Charities think Brexit will have negative impact, says CAF report

The majority of charity leaders are pessimistic about Brexit and many are already seeing an impact on their organisations

Almost two-thirds of charity leaders think Brexit will have a negative impact on their organisations, according to research published today.

Of the 452 third sector leaders surveyed for the Charity Landscapes report, published today by the Charities Aid Foundation, 63 per cent said Brexit would have a negative impact.

Two per cent said it would have a positive impact, 21 per cent said it would make no difference and 14 per cent said they did not know.

"Most charities are pessimistic about the overall economy and are worried about what Brexit will mean: partly in terms of the impact on their own organisations, but even more so in terms of the impact on the people and communities they work with," says the report. 

Twenty-three per cent of charity leaders said Brexit had already had an impact on their charity, either negative or positive.

Of those, 33 per cent reported issues with staff, such as shortages or difficulty in recruiting and retaining employees, and 19 per cent reported the ending of EU funding or projects.

The survey was conducted in November, before Prime Minister Theresa May's deal to leave the European Union was rejected by MPs for the first time.

Charity leaders who are customers of CAF Bank or members of Acevo, Acosvo and CO3, which all represent civil society leaders, completed an online questionnaire.

The report, for which voluntary sector leaders are quizzed on the political and social landscape in which they operate, has been published every two years since 2015. It was previously called Social Landscape.

The latest edition reveals that 83 per cent of charities saw increased demand for their services over the past 12 months and 92 per cent ofelt they would be expected to fill gaps in the provision of public services.

Fifty-nine per cent said they believed that over the next five years governments would view charities as a nuisance for criticising their policies.

"Most believe that over the next five years, government will value charities primarily in terms of service delivery and not see their campaigning and advocacy in a positive light," the report says.

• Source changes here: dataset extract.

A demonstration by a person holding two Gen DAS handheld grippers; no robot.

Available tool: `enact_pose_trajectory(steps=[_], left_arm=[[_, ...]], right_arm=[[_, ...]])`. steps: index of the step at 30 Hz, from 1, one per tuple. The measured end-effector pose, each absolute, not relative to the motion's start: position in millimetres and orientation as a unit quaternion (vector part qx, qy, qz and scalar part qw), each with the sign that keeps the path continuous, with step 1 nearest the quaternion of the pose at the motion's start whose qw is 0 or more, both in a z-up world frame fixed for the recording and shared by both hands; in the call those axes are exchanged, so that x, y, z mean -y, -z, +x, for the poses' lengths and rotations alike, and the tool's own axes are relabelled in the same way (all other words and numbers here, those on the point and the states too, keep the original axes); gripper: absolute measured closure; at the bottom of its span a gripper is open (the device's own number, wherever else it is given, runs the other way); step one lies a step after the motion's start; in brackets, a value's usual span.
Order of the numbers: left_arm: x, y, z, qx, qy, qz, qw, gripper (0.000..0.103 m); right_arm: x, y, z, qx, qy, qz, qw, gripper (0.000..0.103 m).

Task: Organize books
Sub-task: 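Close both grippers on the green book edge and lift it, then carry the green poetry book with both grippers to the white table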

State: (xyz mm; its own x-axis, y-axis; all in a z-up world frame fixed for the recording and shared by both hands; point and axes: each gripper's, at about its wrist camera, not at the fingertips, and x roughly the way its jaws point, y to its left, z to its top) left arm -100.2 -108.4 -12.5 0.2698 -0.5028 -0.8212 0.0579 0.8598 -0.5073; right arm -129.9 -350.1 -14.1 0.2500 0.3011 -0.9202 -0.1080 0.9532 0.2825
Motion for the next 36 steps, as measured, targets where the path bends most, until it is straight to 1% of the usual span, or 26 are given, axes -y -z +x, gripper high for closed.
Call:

Fifty-nine per cent said the sector had been badly affected by recent negative media stories.

Just 35 per cent said they believed charities were good at demonstrating their impact to the public.

Susan Pinkney, head of research at the Charities Aid Foundation, said in a statement that charity leaders were "fearful of the impact that Brexit will have, for example on staff retention and the ongoing funding that allows them to provide services for those who need them".

But she said there were reasons to be optimistic: "Eighty-seven per cent of charity leaders are investing in technological innovation in order to meet the evolving needs of their beneficiaries, reflecting a strong desire to plan ahead for the future."